** About this exercise **
In the material below, find every line with "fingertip" and pull it out.

_____

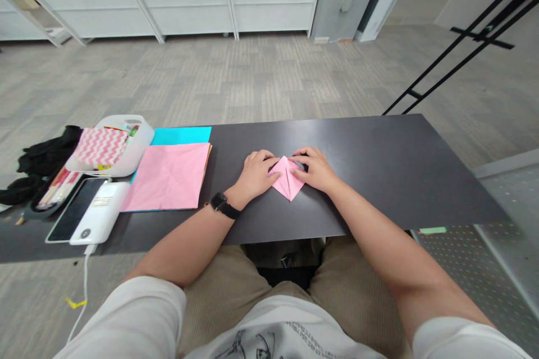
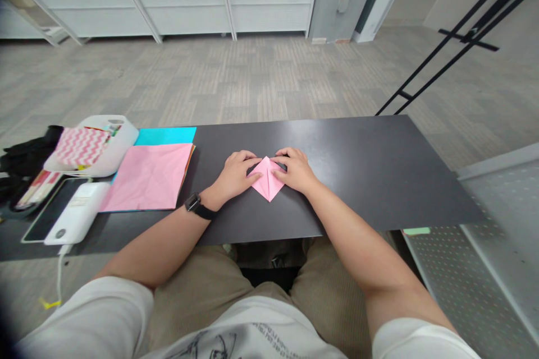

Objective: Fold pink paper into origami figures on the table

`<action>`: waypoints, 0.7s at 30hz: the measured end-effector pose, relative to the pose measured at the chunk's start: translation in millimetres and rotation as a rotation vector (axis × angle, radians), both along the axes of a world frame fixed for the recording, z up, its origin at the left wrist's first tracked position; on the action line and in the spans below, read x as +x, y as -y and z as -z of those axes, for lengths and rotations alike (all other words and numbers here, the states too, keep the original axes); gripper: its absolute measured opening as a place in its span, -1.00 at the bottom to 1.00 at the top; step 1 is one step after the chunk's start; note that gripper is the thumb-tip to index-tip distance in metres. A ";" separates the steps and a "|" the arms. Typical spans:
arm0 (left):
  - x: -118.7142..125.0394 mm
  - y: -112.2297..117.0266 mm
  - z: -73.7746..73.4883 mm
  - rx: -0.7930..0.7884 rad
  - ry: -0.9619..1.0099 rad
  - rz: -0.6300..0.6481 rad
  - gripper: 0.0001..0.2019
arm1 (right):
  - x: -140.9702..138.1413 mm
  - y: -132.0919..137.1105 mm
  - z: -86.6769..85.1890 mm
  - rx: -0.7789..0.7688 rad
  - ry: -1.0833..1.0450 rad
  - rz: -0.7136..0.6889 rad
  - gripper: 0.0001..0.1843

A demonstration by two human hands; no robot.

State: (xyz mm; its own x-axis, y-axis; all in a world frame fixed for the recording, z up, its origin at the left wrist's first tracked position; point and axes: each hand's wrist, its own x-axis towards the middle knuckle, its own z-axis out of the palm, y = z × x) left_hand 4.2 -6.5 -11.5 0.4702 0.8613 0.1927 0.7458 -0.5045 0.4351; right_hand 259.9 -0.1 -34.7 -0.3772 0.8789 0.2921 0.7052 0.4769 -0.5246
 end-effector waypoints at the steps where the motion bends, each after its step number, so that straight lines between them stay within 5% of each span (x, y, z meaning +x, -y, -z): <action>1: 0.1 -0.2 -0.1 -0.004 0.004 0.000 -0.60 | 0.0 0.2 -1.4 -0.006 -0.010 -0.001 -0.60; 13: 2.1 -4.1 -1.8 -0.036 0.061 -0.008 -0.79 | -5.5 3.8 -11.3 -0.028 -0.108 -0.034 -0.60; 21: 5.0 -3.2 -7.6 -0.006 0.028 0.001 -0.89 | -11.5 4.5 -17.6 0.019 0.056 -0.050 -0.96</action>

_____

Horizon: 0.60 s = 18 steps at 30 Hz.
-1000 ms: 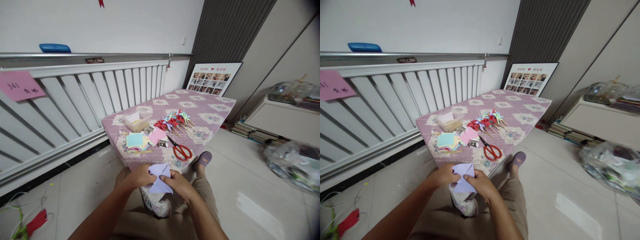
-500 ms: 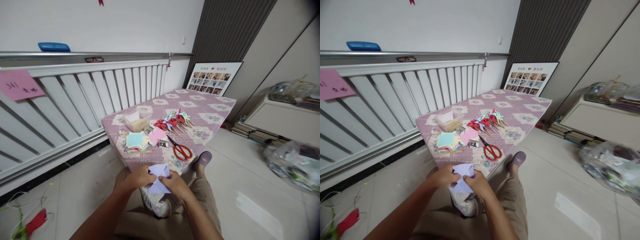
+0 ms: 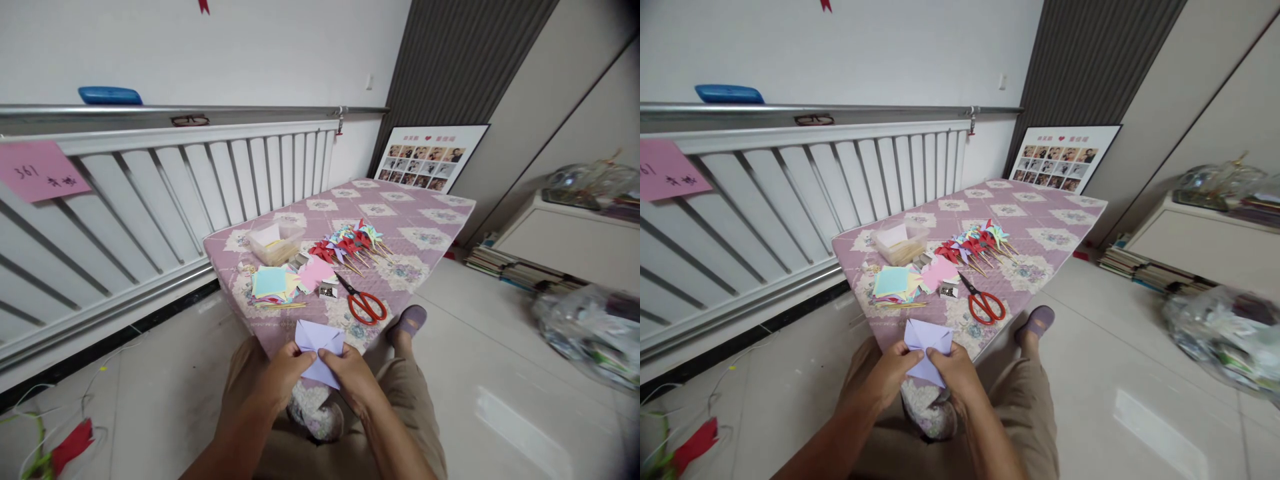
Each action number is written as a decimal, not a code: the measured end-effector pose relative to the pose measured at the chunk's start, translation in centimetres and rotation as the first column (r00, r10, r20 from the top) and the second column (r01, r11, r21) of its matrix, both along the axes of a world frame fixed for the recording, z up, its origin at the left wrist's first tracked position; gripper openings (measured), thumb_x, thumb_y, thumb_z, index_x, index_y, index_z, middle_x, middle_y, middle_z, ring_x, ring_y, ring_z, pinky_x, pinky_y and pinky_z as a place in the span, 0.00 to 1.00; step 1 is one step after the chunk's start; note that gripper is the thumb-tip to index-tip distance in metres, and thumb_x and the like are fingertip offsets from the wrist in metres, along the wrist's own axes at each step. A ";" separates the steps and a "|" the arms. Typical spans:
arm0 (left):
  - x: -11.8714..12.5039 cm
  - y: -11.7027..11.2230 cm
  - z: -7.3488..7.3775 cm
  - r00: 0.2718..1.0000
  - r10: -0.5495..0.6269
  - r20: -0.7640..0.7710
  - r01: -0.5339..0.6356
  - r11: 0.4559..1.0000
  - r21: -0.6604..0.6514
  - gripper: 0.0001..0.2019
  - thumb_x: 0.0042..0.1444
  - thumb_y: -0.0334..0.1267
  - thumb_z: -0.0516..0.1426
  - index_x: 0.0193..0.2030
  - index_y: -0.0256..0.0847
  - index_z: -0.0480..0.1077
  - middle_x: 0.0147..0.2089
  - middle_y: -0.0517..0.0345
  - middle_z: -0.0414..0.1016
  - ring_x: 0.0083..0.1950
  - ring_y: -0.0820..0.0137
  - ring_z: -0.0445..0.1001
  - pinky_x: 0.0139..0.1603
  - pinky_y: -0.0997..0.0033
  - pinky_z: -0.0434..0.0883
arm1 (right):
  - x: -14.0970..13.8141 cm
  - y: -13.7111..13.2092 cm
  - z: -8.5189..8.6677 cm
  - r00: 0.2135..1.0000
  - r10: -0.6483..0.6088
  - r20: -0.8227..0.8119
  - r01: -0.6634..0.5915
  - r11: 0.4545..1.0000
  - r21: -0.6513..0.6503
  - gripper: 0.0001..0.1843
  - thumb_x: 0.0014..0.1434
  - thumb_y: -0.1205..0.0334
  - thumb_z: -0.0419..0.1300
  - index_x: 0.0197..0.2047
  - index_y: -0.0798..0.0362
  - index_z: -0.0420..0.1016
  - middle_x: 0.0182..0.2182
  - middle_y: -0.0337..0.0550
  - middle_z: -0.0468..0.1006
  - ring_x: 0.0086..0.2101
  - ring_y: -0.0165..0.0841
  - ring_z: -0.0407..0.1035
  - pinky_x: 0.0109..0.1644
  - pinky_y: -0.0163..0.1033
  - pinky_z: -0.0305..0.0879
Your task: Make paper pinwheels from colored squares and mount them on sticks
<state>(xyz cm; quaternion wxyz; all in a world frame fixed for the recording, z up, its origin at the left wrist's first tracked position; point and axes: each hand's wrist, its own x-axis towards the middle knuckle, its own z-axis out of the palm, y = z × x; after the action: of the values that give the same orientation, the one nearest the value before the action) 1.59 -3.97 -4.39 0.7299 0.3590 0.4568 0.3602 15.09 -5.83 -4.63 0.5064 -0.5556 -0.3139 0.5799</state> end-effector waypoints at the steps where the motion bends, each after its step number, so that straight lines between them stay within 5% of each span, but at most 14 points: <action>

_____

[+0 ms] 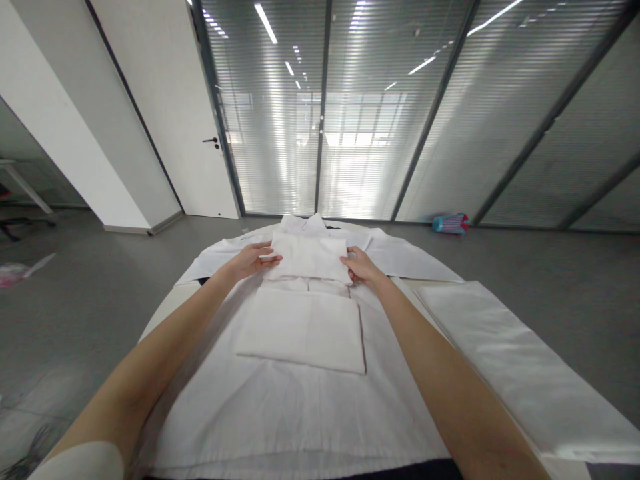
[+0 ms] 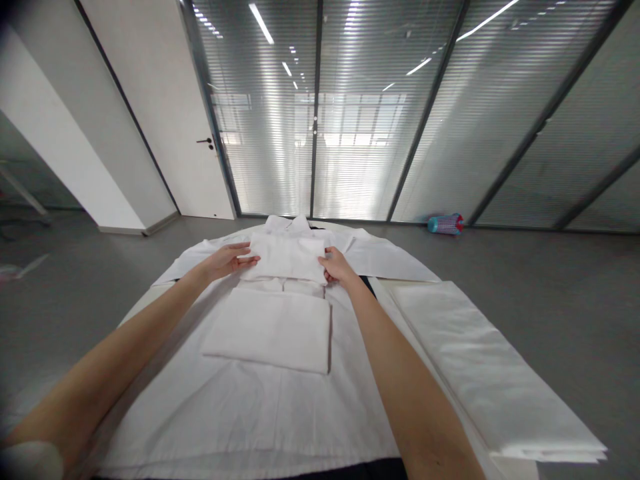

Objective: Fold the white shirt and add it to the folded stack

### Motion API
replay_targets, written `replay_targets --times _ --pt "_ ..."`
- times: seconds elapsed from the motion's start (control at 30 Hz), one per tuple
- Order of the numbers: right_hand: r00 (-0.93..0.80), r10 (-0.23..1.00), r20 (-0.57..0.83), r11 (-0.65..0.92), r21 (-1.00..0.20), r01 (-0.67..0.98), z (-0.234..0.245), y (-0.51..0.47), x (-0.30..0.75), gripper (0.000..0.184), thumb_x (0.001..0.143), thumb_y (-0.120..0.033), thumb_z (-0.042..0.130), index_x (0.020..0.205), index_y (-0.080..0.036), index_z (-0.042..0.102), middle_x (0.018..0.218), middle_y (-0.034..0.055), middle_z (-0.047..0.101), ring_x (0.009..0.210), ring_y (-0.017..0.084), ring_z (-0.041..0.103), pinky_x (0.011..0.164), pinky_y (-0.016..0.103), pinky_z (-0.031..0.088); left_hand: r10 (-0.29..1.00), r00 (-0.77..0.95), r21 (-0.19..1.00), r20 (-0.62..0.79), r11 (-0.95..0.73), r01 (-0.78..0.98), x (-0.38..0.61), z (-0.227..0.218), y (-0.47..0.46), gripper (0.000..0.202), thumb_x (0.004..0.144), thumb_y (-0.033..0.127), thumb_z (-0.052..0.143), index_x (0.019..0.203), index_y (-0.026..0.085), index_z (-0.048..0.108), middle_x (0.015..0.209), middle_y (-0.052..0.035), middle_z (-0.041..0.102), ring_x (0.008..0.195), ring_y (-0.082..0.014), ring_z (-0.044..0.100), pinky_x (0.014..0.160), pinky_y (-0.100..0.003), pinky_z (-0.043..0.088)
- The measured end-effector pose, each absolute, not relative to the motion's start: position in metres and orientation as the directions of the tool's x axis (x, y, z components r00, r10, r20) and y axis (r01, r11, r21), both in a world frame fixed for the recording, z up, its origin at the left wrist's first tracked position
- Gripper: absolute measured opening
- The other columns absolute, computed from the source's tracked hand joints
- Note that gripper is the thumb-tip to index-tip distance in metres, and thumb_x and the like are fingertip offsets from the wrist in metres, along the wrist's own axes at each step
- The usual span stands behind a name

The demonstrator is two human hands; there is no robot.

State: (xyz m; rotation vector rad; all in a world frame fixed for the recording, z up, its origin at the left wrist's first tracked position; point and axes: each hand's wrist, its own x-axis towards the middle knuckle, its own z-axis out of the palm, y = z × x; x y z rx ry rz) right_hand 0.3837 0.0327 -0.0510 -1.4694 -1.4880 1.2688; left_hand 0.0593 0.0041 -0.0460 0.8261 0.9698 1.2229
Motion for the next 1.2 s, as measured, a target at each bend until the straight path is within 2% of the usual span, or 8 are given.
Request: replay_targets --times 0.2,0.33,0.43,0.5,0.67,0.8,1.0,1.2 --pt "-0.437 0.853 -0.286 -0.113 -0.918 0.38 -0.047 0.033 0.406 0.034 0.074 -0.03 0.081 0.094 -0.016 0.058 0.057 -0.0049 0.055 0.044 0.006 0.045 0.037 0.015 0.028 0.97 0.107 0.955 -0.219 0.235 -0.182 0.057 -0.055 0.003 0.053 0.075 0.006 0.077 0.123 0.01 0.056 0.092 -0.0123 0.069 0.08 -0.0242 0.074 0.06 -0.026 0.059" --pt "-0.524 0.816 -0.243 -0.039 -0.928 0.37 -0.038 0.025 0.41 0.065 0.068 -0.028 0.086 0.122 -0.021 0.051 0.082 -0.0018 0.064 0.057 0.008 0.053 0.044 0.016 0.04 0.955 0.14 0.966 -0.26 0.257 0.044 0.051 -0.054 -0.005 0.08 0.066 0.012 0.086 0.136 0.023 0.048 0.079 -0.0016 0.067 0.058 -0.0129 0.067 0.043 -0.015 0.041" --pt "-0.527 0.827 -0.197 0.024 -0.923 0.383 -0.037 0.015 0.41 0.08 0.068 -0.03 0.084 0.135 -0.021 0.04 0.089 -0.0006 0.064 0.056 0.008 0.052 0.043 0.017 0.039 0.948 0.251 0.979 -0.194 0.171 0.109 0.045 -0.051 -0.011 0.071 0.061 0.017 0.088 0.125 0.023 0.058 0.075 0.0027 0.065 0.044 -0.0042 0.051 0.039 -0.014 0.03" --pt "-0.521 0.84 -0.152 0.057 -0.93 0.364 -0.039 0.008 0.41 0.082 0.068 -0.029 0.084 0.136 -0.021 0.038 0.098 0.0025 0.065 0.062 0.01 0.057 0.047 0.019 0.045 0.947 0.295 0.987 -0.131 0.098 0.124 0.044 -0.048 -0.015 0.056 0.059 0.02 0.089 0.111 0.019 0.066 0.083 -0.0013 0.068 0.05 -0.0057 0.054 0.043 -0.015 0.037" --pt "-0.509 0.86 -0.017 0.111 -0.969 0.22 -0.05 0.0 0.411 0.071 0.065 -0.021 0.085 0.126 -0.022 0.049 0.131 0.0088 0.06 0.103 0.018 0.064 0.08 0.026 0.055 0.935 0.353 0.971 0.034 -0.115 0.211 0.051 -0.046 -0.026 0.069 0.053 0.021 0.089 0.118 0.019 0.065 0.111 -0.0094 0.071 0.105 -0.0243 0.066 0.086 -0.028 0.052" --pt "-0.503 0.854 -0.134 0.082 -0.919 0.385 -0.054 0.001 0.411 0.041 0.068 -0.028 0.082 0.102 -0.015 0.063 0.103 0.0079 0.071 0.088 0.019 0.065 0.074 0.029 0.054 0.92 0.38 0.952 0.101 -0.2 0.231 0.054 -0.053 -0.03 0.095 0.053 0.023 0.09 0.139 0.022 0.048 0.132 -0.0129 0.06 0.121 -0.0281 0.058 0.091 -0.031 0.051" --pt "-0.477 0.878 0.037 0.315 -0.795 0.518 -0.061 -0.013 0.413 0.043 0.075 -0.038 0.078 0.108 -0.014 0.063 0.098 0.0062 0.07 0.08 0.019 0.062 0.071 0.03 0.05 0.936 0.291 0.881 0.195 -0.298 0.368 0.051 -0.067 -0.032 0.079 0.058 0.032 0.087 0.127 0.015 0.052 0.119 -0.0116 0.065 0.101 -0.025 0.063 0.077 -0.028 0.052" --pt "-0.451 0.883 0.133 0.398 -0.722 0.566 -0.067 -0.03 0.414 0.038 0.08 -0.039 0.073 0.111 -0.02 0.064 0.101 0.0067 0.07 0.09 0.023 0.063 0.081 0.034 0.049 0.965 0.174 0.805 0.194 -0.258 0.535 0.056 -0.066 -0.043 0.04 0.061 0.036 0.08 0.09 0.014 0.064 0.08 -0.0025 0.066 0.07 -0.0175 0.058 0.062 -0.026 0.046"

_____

** Exercise answer **
Each action number is written as a decimal, not a code: the measured end-effector pose relative to the pose measured at the chunk's start, translation in centimetres and rotation as the first column (r00, r10, r20 from the top) and the second column (r01, r11, r21) of its matrix, both along the axes of a world frame fixed for the recording, z up, its origin at the left wrist's first tracked position; gripper openings (measured), thumb_x, thumb_y, thumb_z, index_x, index_y, index_z, middle_x, middle_y, middle_z, ring_x, ring_y, ring_z, pinky_x, pinky_y and pinky_z as a place in the span, 0.00 to 1.00; step 1 is one step after the chunk's start; note that gripper is the thumb-tip to index-tip distance in metres, and thumb_x and the like are fingertip offsets from the wrist in metres, along the wrist's own axes at each step. A ";" separates the steps and a "|" the arms. Typical spans:
- Note that gripper is the thumb-tip to index-tip distance in metres, and thumb_x and the like are fingertip offsets from the wrist in metres, along the wrist's own axes at each step

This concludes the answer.